The built-up edge (BUE) usually occurs near the cutting edge with a negative rake angle at a low cutting speed. It serves as the cutting edge and imposes a great influence on the cutting process. However, the studies of BUE remain a challenge due to the difficulties in the BUE quantification, i.e., the experimental kinematics analysis as well as the numerical simulation of its thermo-mechanical characteristics. In this study, we propose an in situ imaging based thermo-mechanical analysis of the influences of BUE on the metal cutting process. The morphologies of the BUE and chip are identified through high-speed filming.

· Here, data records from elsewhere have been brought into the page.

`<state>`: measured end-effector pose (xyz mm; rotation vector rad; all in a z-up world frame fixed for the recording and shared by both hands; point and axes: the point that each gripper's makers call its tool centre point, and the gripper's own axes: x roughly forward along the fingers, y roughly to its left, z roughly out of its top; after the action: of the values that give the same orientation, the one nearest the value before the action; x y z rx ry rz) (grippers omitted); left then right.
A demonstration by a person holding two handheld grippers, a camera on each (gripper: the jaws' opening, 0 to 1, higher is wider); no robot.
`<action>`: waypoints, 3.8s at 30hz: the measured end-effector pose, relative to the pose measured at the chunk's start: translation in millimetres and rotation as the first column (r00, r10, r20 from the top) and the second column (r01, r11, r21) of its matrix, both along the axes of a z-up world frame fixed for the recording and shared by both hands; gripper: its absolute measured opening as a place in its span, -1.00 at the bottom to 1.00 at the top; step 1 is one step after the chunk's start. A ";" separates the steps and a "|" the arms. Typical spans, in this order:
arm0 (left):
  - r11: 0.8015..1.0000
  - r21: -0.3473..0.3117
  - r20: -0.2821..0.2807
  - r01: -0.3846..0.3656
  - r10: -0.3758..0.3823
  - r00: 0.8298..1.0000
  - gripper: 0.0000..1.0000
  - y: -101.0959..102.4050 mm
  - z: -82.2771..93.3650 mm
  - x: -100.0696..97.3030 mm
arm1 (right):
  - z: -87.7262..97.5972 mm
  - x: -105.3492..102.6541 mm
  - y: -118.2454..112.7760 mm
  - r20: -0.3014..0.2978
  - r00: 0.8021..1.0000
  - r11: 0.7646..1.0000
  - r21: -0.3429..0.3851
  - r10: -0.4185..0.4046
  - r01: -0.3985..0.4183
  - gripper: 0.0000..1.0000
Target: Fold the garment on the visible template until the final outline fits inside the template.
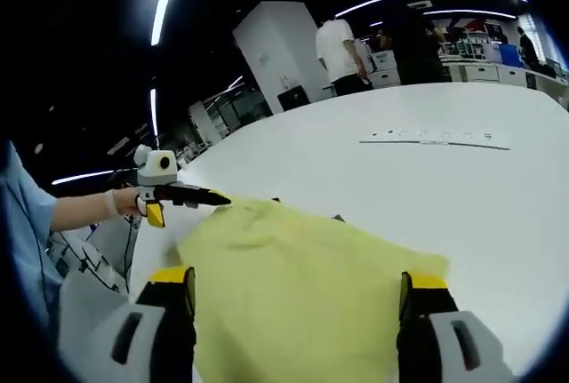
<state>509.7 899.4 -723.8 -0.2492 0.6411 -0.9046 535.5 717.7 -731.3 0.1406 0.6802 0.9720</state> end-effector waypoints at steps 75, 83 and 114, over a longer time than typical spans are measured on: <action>0.986 0.085 -0.054 -0.143 0.148 0.988 -0.40 61.7 -32.6 -134.6 | -34.1 -117.9 -96.1 -0.100 0.978 0.974 -0.151 -0.183 0.167 -0.68; 0.987 0.069 -0.066 -0.145 0.150 0.986 -0.62 60.4 -37.1 -133.6 | -38.5 -123.9 -82.9 -0.163 0.965 0.976 -0.109 -0.204 0.188 -0.84; 0.985 0.096 -0.086 -0.142 0.150 0.985 -1.00 62.4 -46.2 -131.8 | -30.2 -116.9 -85.6 -0.150 0.969 0.980 -0.050 -0.197 0.192 -1.00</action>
<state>377.9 961.9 -770.0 -0.2564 0.7381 -0.7245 418.6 632.1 -761.5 0.2493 0.8094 0.7651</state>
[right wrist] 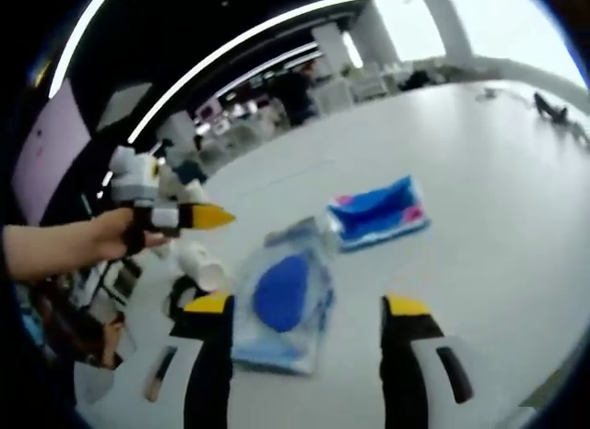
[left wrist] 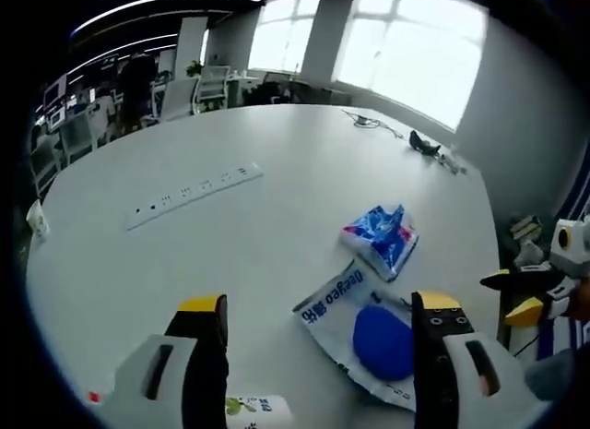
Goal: Arrange the tabletop items into an orderly group along one side of the table until the central work area is clear of visible clutter.
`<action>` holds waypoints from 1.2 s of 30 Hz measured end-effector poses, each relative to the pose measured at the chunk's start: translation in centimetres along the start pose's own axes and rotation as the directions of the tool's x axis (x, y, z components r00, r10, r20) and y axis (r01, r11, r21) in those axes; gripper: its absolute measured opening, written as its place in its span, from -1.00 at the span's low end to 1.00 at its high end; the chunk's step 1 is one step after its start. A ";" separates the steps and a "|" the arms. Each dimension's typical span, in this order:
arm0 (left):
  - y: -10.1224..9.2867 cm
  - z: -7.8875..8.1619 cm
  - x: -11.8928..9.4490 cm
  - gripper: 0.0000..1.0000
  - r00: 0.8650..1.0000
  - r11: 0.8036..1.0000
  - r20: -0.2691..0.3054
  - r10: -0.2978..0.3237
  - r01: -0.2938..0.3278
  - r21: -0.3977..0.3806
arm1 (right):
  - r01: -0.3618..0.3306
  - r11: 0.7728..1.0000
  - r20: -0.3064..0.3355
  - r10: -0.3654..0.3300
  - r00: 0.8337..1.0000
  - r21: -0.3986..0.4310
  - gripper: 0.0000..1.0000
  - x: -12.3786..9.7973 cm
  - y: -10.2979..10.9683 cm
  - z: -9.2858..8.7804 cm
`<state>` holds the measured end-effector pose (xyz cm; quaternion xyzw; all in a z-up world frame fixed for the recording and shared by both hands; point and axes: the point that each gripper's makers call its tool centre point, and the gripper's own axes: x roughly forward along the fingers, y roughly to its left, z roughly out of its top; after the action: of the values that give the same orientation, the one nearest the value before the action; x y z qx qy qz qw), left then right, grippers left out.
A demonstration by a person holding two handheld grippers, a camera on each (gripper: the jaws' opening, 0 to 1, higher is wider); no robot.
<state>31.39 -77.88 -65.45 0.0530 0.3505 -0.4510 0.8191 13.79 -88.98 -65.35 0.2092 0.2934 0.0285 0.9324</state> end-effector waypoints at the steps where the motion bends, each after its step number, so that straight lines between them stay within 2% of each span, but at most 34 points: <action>1: 0.1 -0.1 0.0 0.62 1.000 1.000 -0.001 -0.002 0.002 -0.001 | 0.005 1.000 0.000 -0.005 1.000 -0.004 0.22 0.0 0.1 0.0; 3: 0.0 -0.2 -0.1 0.61 1.000 1.000 0.002 -0.013 0.013 -0.006 | 0.002 1.000 0.002 -0.002 1.000 -0.001 0.22 0.2 0.3 0.2; 6: -0.2 -0.1 0.1 0.61 1.000 1.000 0.010 -0.027 0.027 -0.006 | 0.016 0.997 0.047 -0.019 0.999 0.081 0.21 0.4 0.2 0.8; 12: -0.5 -0.1 0.5 0.62 0.999 0.998 -0.007 -0.049 0.049 0.030 | 0.024 0.999 0.019 -0.025 1.000 0.025 0.21 0.6 0.4 0.5; 19: 0.0 -0.1 0.5 0.62 0.999 0.998 -0.020 -0.048 0.049 0.045 | 0.019 0.999 0.006 -0.019 1.000 0.030 0.21 0.6 0.7 -0.1; 28: 0.7 -1.1 0.4 0.61 0.998 0.999 -0.057 -0.033 0.036 0.041 | 0.019 0.998 -0.016 -0.018 1.000 0.052 0.20 0.6 0.5 -1.1; 36: 0.9 -1.2 0.5 0.61 0.997 0.998 -0.073 -0.030 0.033 0.052 | 0.012 0.998 -0.020 -0.010 1.000 0.067 0.20 0.8 0.6 -1.4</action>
<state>31.63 -77.29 -66.85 0.0853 0.3685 -0.4707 0.7971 13.78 -87.77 -66.55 0.2386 0.3046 0.0156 0.9220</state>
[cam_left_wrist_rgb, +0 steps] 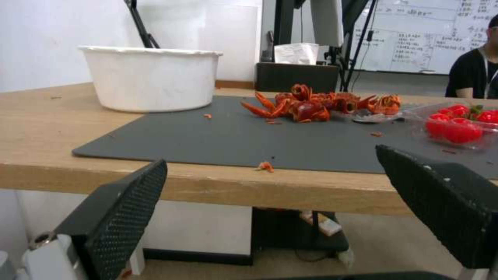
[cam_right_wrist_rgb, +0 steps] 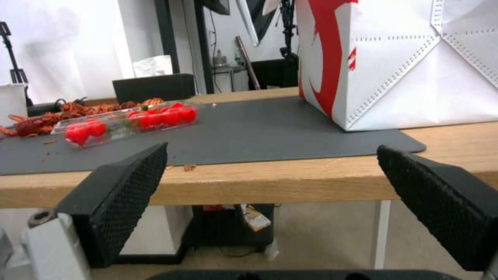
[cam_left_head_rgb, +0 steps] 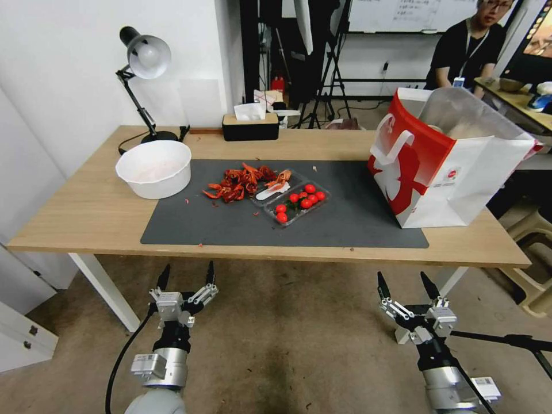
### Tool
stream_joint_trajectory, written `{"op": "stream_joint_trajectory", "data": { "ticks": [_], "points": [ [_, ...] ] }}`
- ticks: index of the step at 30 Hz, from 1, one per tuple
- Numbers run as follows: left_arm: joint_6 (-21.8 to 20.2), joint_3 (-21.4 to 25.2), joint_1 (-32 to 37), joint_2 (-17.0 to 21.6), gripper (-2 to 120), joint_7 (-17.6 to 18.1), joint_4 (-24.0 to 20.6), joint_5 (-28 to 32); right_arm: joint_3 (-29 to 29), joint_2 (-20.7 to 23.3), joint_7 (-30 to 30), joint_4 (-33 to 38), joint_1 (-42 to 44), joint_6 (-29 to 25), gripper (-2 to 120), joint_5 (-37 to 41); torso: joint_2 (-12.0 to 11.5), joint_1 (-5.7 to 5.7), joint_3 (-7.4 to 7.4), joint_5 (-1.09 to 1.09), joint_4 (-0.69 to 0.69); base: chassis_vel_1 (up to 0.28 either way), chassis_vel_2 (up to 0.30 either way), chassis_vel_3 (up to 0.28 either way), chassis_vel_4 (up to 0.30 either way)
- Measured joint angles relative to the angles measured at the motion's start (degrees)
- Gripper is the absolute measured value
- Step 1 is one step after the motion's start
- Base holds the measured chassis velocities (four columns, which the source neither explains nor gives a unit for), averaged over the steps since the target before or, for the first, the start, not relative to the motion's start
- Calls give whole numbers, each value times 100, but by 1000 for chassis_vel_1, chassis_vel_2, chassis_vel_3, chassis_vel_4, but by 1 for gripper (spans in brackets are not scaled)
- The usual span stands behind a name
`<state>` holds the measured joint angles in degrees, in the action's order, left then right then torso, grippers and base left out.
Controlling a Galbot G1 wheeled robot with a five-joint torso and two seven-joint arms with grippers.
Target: Pick up the trash from the table and place it into the takeout bag.
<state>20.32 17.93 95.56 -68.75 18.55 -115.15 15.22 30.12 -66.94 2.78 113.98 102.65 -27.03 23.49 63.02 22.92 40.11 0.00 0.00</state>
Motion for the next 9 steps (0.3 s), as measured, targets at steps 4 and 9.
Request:
{"op": "stream_joint_trajectory", "data": {
  "ticks": [4,9],
  "points": [
    [0,-4,-7,3,100,5,2,2,-1,-2,0,0,0,-2,100,-3,0,0,0,0,0,0,0,0,0],
    [-2,-8,-11,6,100,9,4,5,-3,-2,0,1,0,-5,100,-4,0,0,0,0,0,0,0,0,0]
  ]
}}
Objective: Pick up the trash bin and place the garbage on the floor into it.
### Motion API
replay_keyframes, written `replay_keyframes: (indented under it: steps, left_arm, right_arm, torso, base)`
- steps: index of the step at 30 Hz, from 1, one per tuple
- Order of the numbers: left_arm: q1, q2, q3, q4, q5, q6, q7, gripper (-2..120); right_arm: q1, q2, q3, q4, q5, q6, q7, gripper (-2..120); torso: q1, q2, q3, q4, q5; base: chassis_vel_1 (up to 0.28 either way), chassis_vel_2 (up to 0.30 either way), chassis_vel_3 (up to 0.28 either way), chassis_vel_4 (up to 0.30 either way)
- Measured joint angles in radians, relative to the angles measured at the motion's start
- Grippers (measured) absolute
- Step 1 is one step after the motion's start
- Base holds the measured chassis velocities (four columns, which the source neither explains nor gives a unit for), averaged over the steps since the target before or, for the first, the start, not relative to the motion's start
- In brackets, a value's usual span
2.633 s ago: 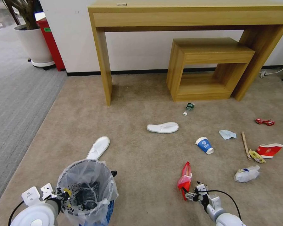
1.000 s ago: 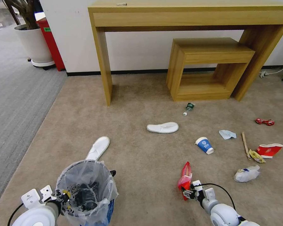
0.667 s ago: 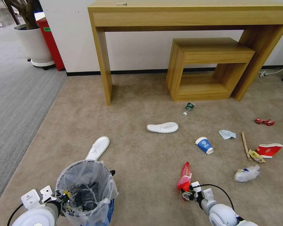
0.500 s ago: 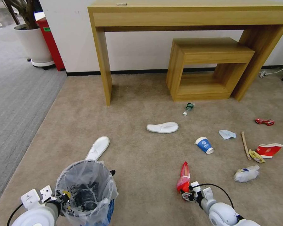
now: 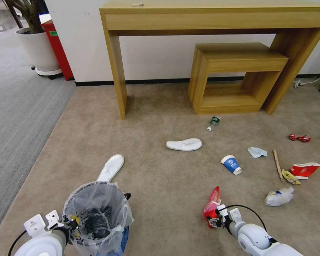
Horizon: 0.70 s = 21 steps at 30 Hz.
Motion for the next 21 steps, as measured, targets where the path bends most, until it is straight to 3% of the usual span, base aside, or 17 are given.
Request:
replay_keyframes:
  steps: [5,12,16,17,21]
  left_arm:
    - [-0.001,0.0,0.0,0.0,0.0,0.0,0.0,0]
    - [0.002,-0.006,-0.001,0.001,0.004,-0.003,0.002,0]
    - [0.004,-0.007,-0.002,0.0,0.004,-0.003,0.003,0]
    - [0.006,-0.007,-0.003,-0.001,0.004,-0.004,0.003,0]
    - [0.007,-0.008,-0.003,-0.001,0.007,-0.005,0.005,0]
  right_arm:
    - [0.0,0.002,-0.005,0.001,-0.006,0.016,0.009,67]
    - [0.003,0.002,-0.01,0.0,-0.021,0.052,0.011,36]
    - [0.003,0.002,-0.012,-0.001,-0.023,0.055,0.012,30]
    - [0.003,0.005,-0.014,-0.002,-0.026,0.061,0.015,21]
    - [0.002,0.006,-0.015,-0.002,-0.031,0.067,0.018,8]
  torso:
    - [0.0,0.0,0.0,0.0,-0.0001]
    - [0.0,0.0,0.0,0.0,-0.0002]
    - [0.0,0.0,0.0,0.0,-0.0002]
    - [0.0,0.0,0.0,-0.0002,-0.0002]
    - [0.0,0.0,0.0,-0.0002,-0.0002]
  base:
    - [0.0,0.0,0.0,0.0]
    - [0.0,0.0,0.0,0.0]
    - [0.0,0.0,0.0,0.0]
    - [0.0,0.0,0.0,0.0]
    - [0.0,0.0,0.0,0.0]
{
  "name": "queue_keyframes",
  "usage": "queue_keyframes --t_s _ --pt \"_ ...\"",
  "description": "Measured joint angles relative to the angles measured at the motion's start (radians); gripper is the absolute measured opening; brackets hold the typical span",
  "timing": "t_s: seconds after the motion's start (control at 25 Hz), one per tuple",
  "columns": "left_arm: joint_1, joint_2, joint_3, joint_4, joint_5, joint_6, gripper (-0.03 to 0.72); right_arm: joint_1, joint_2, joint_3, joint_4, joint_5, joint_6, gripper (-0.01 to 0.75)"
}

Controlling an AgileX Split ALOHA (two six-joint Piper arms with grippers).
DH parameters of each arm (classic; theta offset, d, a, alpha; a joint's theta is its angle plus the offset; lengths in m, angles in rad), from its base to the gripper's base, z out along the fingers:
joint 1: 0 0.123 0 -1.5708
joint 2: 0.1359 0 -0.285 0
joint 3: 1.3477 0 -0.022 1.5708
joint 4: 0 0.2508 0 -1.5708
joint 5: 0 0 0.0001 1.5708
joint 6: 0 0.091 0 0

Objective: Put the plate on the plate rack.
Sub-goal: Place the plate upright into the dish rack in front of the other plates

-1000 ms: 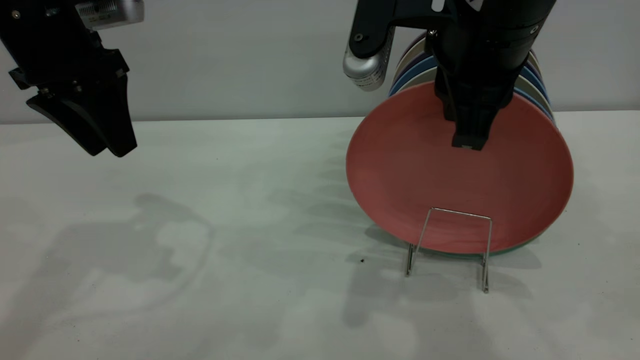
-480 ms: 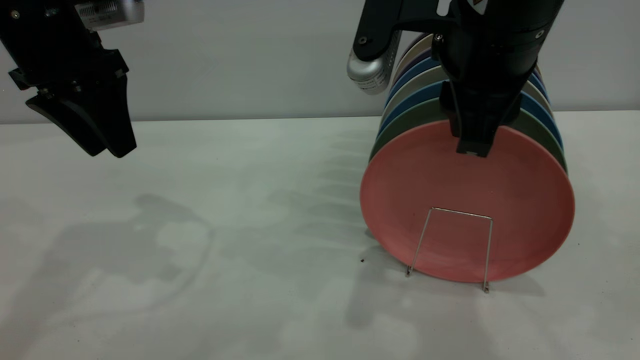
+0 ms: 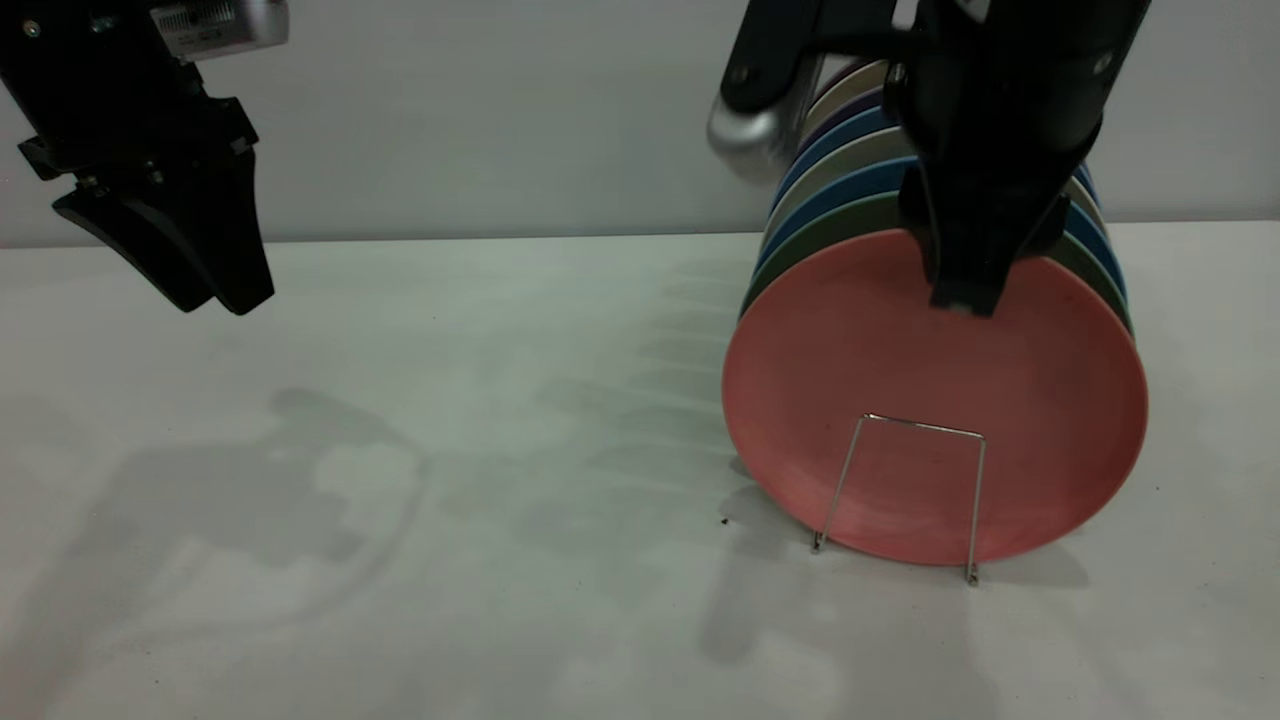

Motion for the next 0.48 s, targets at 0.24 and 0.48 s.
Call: queue_keyframes --t_s 0.24,0.48 --pt "0.000 0.000 0.000 0.000 0.000 0.000 0.452 0.000 -0.089 0.000 0.003 0.003 0.005 0.321" --pt "0.001 -0.083 0.000 0.000 -0.030 0.002 0.452 0.000 -0.156 0.000 0.004 0.047 0.073 0.321"
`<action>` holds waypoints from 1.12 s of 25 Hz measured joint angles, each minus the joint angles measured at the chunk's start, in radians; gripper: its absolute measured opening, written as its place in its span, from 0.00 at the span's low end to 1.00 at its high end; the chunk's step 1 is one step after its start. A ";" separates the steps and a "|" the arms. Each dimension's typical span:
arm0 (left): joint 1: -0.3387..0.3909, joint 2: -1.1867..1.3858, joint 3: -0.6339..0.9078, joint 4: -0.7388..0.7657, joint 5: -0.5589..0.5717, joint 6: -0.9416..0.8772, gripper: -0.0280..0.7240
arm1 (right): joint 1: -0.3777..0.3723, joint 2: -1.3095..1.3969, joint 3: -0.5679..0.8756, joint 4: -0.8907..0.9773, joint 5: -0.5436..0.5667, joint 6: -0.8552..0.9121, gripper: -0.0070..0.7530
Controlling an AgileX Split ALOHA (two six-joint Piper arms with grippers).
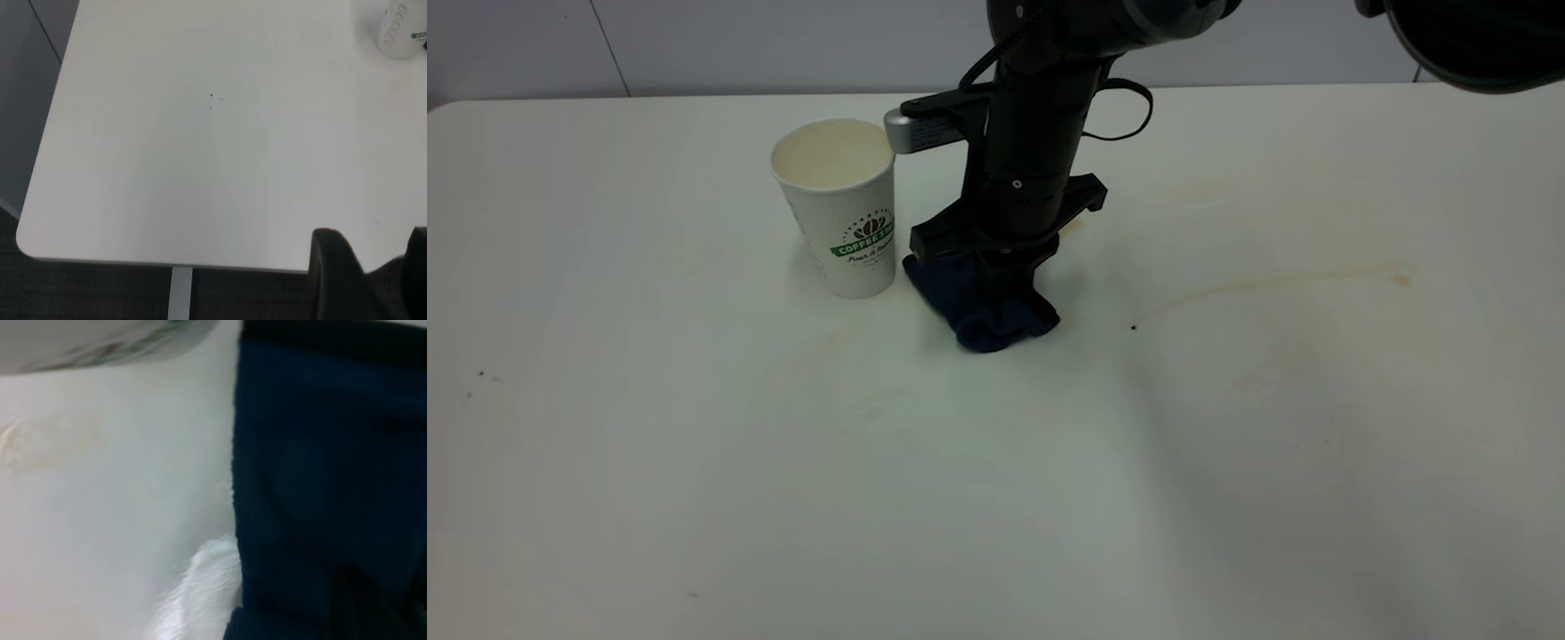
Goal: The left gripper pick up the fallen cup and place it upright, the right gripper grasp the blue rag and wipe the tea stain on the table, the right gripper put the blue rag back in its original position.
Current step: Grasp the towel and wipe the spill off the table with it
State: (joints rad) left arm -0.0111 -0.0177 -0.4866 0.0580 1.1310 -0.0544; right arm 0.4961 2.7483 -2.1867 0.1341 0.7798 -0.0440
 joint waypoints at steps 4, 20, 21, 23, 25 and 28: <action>0.000 0.000 0.000 0.000 0.000 0.000 0.41 | -0.047 0.000 0.000 -0.033 -0.034 0.013 0.07; 0.000 0.000 0.000 0.000 0.000 0.000 0.41 | -0.398 0.001 0.000 -0.134 0.008 0.173 0.07; 0.000 0.000 0.000 0.000 0.000 0.000 0.41 | -0.401 0.001 0.000 -0.134 0.008 0.173 0.07; 0.000 0.000 0.000 0.000 0.000 0.000 0.41 | -0.398 0.001 0.000 -0.110 0.003 0.164 0.07; 0.000 0.000 0.000 0.000 0.000 0.000 0.41 | -0.380 0.001 0.000 -0.055 -0.014 0.144 0.07; 0.000 0.000 0.000 0.000 0.000 0.000 0.41 | -0.326 0.002 0.000 0.037 -0.059 0.101 0.07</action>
State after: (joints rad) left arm -0.0111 -0.0177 -0.4866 0.0580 1.1310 -0.0544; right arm 0.1699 2.7500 -2.1867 0.1707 0.7205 0.0574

With the captured images, the digital imaging correlation technique is implemented to derive the kinematic field during the cutting process. An incremental cutting process with a small cutting length is numerically simulated with the identified BUE and chip morphologies as inputs, in which the predicted cutting forces are validated successfully against the experimental measurements. With the experimental determination of the BUE and kinematic field, the formation of the BUE and its influences on the cutting process can be analyzed. It is experimentally observed that a cutting speed of 120 m/min leads to a minimum influence on the cutting process, for instance, smallest BUE with least occurrence rate as well as the least changes to the uncut chip thickness. In addition, the cutting temperature and stress fields in deformation zones exhibit remarkable BUE sharpening effects for different cutting speeds.